▸ **What is required**: What you return should be the complete data below, word for word, with no pictures in it.
=-=-=-=-=
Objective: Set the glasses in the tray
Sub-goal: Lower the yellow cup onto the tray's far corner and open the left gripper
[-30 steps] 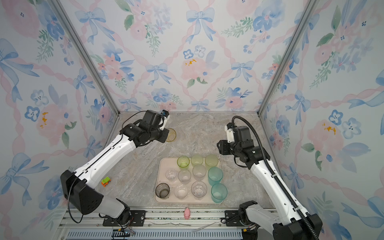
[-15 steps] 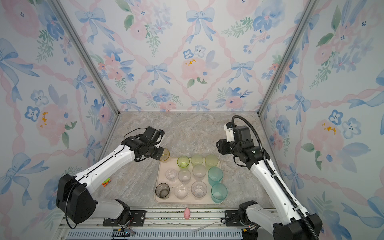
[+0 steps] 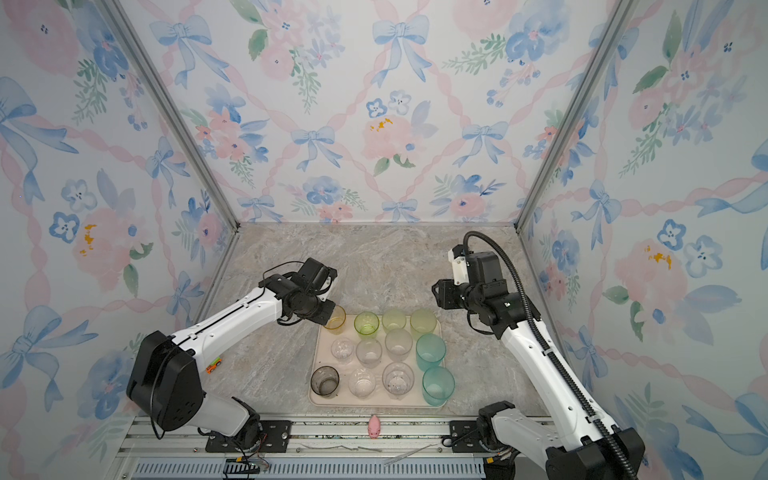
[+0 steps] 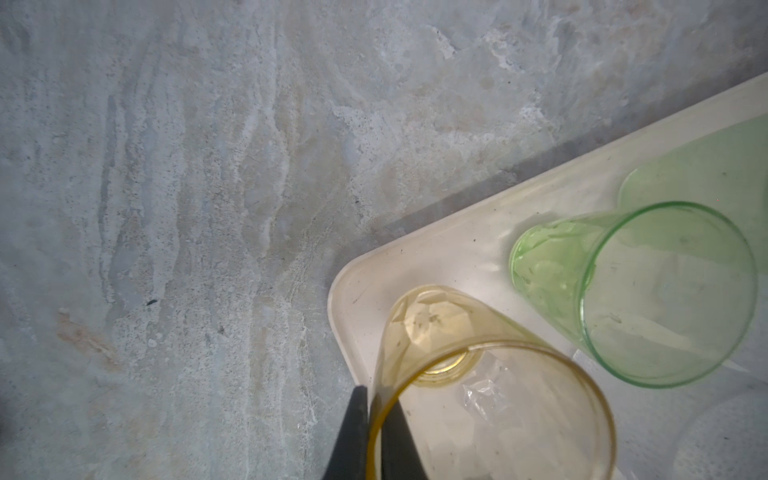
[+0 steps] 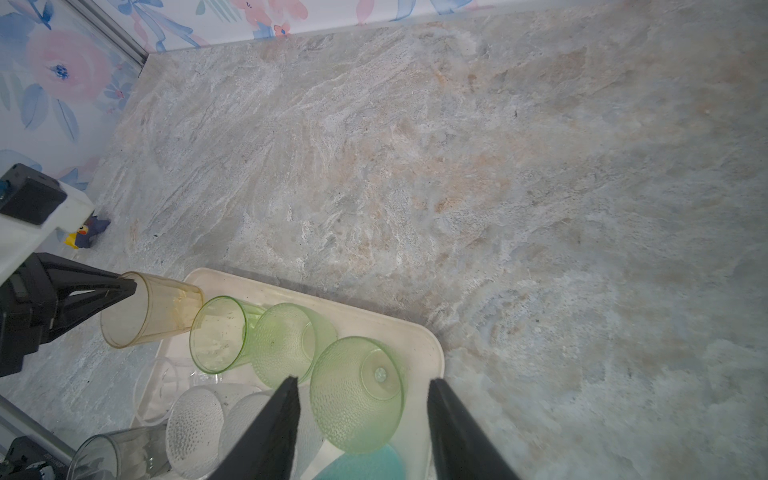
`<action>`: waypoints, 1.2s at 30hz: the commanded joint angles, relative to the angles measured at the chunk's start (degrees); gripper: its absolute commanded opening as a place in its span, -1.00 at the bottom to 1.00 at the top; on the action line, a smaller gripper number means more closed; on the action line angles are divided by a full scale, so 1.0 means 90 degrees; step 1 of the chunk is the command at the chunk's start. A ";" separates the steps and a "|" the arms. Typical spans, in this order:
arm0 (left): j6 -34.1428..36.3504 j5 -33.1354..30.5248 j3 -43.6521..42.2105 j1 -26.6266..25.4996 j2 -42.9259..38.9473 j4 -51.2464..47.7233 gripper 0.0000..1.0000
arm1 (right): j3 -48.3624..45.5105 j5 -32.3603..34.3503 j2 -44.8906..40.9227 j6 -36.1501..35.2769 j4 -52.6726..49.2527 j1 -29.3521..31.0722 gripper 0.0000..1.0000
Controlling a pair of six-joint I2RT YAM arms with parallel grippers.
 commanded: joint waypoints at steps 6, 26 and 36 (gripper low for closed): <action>0.0013 0.0052 -0.0074 -0.0008 0.0461 0.0266 -0.85 | -0.0062 0.0111 -0.0179 0.0008 -0.0174 -0.0056 0.06; 0.0082 0.0030 -0.0163 0.0101 0.0679 0.0422 -0.77 | 0.0031 0.0156 -0.0109 -0.0007 -0.0209 -0.0064 0.05; 0.0049 -0.0104 -0.0169 0.0100 0.0595 0.0416 -0.37 | 0.0070 0.0151 -0.0097 0.0002 -0.0238 -0.0058 0.06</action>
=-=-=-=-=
▸ **Exercise output**:
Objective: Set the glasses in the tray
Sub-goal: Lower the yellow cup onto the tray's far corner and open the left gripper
[-30 steps] 
[-15 steps] 
[+0 steps] 
[+0 steps] 
[+0 steps] 
`<action>`: waypoints, 1.2s at 30hz: the commanded joint angles, relative to the angles measured at the chunk's start (degrees); gripper: its absolute commanded opening as a place in its span, -1.00 at the bottom to 1.00 at the top; on the action line, a smaller gripper number means more closed; on the action line angles are divided by a full scale, so 1.0 means 90 degrees; step 1 of the chunk is the command at the chunk's start. A ";" separates the steps and a "|" the arms. Typical spans, in this order:
arm0 (left): j6 -34.1428..36.3504 j5 -33.1354..30.5248 j3 -43.6521..42.2105 j1 -26.6266..25.4996 j2 -42.9259..38.9473 j4 -51.2464..47.7233 gripper 0.0000..1.0000
arm1 (right): j3 -48.3624..45.5105 j5 -32.3603..34.3503 j2 -44.8906..40.9227 j6 -36.1501..35.2769 j4 -52.6726..49.2527 j1 -29.3521..31.0722 gripper 0.0000..1.0000
Controlling a pair of six-joint I2RT YAM arms with parallel grippers.
 commanded: joint waypoints at steps 6, 26 and 36 (gripper low for closed): <action>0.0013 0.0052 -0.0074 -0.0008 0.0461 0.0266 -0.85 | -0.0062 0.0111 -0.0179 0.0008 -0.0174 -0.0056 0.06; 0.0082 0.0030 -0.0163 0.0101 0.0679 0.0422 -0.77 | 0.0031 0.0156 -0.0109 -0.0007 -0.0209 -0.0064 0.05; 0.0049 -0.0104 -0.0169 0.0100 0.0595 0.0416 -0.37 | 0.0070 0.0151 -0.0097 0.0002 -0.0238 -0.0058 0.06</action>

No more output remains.